For the past few years, I have been almost exclusively using Google’s online travel tools to book flights. It’s often the most convenient way to sort through dozens of flight options at once, and the interface is decidedly more manageable than what most competitors have to offer. That said, it does lack some features that other sites provide, but this week, the platform came one step closer to being the ultimate online travel companion.
Google has been updating its travel tools rather frequently in recent years, highlighted by the launch of a travel portal in May which unified all of the features and menus into a single webpage. But that was just the beginning, as the new features arriving this week seem built to convince users never to book travel anywhere else.
As Google Travel’s Richard Holden noted in a blog post on Thursday, Google already shows you if prices for a flight you’re about to book are high, low, or typical. But starting today, you will see all the same information for your exact itinerary. Google will also show you how the price has changed over the past few months on some flights, and will even warn you when it expects the price to go up or predicts the price won’t go any lower.

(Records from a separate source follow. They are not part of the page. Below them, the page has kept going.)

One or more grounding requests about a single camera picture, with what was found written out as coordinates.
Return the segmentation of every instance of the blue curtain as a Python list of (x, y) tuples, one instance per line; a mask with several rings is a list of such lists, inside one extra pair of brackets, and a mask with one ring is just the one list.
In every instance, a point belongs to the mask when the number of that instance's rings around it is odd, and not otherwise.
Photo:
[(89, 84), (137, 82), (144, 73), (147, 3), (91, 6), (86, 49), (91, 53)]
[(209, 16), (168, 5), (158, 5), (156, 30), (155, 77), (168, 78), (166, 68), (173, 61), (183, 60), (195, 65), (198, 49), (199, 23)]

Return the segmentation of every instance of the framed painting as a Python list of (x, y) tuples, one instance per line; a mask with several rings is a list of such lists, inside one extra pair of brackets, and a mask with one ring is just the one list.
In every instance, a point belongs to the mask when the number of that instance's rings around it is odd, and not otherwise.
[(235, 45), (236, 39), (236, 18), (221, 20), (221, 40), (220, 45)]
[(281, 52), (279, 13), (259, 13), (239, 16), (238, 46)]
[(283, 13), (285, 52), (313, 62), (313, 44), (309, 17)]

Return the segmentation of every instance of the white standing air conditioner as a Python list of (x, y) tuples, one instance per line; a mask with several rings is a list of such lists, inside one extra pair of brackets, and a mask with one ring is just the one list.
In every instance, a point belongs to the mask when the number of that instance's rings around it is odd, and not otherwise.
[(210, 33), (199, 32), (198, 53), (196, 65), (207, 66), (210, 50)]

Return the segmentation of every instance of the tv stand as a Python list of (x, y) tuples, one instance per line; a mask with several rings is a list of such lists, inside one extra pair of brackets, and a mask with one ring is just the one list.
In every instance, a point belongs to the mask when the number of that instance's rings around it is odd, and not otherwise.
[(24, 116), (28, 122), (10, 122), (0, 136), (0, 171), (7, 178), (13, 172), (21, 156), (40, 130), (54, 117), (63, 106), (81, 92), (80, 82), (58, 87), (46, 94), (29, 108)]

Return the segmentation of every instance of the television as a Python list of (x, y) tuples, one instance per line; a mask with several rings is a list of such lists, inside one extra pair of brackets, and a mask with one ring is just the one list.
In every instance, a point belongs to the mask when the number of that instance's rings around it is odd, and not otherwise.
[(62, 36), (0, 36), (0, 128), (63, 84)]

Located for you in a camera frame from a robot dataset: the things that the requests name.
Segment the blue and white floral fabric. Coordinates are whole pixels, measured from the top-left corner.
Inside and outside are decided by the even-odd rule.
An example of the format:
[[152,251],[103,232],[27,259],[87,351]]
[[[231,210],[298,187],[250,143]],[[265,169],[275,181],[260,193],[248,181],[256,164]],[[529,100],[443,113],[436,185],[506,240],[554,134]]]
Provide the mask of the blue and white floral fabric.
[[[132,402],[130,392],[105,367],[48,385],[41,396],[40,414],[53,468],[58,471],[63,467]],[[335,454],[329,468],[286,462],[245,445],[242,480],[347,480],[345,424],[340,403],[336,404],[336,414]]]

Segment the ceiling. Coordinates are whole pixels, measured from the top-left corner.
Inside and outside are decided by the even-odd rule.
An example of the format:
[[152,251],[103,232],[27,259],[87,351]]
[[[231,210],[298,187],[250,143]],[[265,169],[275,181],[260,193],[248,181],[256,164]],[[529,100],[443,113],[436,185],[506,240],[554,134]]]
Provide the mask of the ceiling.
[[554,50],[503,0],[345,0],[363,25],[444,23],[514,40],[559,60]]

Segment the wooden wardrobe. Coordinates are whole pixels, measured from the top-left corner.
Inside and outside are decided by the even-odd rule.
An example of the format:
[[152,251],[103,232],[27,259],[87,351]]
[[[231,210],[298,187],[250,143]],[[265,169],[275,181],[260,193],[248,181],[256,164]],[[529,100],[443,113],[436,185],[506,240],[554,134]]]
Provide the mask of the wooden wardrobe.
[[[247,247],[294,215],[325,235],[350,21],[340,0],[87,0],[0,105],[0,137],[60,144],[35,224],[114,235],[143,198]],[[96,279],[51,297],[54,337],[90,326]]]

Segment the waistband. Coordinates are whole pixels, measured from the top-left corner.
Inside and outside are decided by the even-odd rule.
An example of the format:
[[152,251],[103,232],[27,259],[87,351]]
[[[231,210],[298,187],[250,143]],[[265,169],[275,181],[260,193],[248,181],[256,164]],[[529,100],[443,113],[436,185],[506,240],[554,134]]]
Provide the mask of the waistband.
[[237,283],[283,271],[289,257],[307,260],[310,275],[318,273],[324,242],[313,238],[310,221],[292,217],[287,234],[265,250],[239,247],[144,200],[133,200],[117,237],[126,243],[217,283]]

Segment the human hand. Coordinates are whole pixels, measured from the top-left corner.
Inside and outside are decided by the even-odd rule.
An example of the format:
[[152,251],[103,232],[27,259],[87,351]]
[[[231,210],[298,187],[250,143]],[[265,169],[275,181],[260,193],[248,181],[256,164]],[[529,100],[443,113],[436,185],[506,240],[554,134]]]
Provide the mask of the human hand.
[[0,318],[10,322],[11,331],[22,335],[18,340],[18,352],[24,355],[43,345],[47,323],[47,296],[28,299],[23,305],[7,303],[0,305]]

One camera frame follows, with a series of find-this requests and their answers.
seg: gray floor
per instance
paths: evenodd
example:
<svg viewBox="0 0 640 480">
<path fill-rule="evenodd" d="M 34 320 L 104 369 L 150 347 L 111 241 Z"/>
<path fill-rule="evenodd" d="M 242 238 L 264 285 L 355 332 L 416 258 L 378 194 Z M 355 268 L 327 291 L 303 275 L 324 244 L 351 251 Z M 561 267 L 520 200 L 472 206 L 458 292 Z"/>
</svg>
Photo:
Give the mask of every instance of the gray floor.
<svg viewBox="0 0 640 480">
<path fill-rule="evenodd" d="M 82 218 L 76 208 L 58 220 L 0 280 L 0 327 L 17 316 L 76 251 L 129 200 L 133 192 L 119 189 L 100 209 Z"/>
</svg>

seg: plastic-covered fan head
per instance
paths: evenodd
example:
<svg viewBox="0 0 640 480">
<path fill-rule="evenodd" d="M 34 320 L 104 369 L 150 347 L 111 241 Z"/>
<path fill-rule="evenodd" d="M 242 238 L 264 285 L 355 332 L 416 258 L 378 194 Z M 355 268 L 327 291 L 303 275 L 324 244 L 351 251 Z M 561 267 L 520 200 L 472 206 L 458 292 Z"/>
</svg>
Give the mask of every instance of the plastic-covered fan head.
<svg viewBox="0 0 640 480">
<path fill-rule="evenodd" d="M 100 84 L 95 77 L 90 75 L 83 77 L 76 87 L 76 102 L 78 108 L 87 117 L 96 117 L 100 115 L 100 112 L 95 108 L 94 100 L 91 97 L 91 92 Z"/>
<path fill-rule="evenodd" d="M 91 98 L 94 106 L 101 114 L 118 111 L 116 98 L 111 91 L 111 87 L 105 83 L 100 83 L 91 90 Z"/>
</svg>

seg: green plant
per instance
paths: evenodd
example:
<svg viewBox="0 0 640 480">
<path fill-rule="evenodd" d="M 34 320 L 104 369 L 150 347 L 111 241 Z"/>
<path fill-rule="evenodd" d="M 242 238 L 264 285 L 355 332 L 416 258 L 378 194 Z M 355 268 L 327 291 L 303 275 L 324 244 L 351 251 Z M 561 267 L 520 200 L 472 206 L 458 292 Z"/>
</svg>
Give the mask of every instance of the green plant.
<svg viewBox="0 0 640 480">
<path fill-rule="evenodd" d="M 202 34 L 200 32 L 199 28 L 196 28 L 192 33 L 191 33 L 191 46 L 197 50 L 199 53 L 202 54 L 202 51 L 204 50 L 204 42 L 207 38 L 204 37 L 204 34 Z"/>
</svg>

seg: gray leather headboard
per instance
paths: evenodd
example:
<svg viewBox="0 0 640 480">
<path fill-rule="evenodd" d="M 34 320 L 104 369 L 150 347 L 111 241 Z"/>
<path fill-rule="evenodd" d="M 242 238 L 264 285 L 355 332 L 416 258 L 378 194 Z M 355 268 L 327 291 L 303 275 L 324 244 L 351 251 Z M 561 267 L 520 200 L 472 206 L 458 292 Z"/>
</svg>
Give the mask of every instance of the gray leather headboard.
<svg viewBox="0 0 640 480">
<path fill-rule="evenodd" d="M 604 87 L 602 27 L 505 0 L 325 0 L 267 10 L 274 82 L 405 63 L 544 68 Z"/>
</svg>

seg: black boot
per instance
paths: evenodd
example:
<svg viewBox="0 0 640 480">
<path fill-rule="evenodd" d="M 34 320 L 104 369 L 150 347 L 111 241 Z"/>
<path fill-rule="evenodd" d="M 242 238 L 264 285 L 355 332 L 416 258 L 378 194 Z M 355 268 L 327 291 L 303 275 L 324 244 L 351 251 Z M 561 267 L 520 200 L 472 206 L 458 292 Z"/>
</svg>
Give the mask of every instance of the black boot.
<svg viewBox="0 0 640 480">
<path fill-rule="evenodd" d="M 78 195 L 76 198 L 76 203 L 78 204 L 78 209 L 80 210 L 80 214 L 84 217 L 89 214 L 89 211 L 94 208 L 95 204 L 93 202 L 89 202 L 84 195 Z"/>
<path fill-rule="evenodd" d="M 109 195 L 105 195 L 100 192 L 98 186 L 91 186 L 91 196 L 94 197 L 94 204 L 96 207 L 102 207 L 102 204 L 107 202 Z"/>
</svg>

For a limited time, Google is offering a price guarantee for flights it predicts won’t drop in price. If you book a flight on Google Flights between August 13th and September 2nd with Google’s price guarantee, and the price drops, Google will refund you the difference. You don’t even have to check — Google will do the work for you.
Other new features include recommendations for hotels, restaurants, and activities at destinations you’re flying in to, and suggestions for which neighborhoods to stay in depending on how much you’ll willing to spend, what you plan to do on your trip, and more. These should all roll out to Google Travel in the coming weeks.